Items from a dataset
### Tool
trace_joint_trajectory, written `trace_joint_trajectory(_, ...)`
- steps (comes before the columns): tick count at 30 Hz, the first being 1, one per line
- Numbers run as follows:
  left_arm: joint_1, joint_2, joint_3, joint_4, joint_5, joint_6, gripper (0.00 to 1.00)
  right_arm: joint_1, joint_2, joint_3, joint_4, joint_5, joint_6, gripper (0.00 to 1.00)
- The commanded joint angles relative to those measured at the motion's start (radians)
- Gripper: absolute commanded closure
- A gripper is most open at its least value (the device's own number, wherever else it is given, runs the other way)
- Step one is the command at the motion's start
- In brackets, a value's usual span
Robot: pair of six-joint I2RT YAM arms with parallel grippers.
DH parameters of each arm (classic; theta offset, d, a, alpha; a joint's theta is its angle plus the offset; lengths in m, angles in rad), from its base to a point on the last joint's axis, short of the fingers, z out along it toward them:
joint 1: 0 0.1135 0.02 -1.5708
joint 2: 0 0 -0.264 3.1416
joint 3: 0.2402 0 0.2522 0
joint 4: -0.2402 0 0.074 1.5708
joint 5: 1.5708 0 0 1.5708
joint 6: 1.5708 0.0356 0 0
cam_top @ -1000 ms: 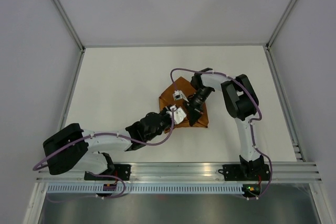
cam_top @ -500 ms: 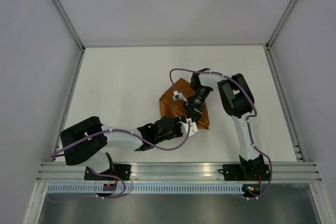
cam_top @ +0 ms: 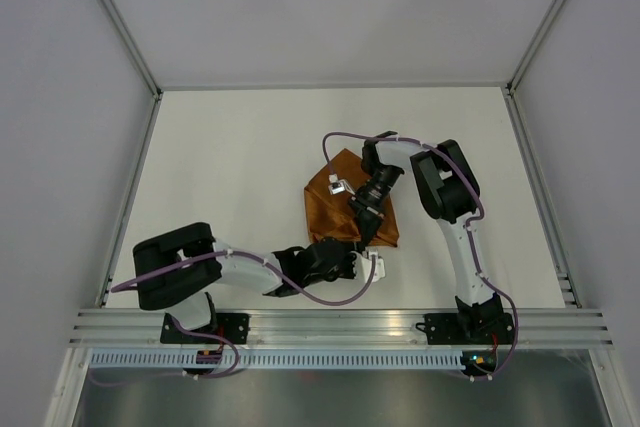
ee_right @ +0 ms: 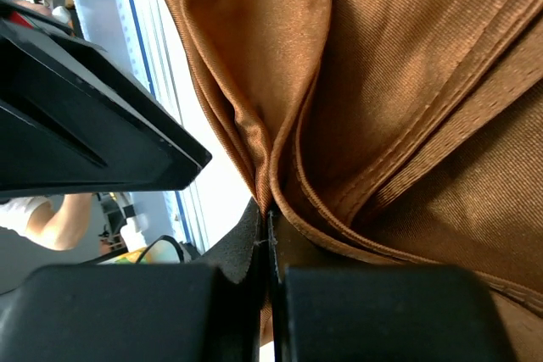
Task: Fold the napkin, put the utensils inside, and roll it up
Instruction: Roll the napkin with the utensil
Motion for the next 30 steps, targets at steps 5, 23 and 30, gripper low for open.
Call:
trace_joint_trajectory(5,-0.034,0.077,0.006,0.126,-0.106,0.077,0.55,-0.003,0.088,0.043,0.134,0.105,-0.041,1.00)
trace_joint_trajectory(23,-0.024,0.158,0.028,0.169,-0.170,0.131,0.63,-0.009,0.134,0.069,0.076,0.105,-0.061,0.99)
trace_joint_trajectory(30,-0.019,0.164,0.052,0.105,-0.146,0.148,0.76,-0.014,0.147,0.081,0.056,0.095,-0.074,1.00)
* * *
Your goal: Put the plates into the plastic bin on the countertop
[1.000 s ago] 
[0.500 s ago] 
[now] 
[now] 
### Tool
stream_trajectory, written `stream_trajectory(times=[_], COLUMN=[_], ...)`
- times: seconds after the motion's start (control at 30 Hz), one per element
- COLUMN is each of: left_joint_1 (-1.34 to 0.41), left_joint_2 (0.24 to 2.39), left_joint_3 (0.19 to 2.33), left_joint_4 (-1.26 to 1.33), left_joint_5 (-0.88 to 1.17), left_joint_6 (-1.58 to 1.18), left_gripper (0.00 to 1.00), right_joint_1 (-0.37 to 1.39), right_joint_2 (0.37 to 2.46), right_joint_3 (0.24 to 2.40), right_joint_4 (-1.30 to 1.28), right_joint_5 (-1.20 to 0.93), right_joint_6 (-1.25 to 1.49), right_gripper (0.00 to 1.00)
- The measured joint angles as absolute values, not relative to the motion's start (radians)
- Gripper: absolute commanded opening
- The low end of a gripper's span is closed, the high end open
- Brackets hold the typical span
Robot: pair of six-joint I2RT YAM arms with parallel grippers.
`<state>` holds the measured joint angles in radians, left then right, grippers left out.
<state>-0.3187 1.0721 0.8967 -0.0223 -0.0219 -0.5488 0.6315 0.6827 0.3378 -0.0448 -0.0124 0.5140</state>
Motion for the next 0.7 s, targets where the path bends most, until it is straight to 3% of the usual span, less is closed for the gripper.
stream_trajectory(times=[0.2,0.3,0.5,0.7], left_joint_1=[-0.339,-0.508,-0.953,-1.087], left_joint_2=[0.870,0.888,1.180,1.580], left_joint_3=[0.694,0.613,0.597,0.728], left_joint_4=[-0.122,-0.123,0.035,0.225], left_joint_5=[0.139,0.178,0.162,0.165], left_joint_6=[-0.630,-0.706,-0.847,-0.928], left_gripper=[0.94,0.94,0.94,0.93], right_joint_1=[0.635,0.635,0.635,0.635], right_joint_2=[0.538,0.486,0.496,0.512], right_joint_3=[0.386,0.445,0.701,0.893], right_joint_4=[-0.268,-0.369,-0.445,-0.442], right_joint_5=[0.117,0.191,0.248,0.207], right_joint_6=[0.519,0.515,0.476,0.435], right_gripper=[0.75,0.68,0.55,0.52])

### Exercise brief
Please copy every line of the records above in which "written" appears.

### Task output
trace_joint_trajectory, written `trace_joint_trajectory(_, ...)`
stream_trajectory, written `stream_trajectory(times=[_], COLUMN=[_], ...)`

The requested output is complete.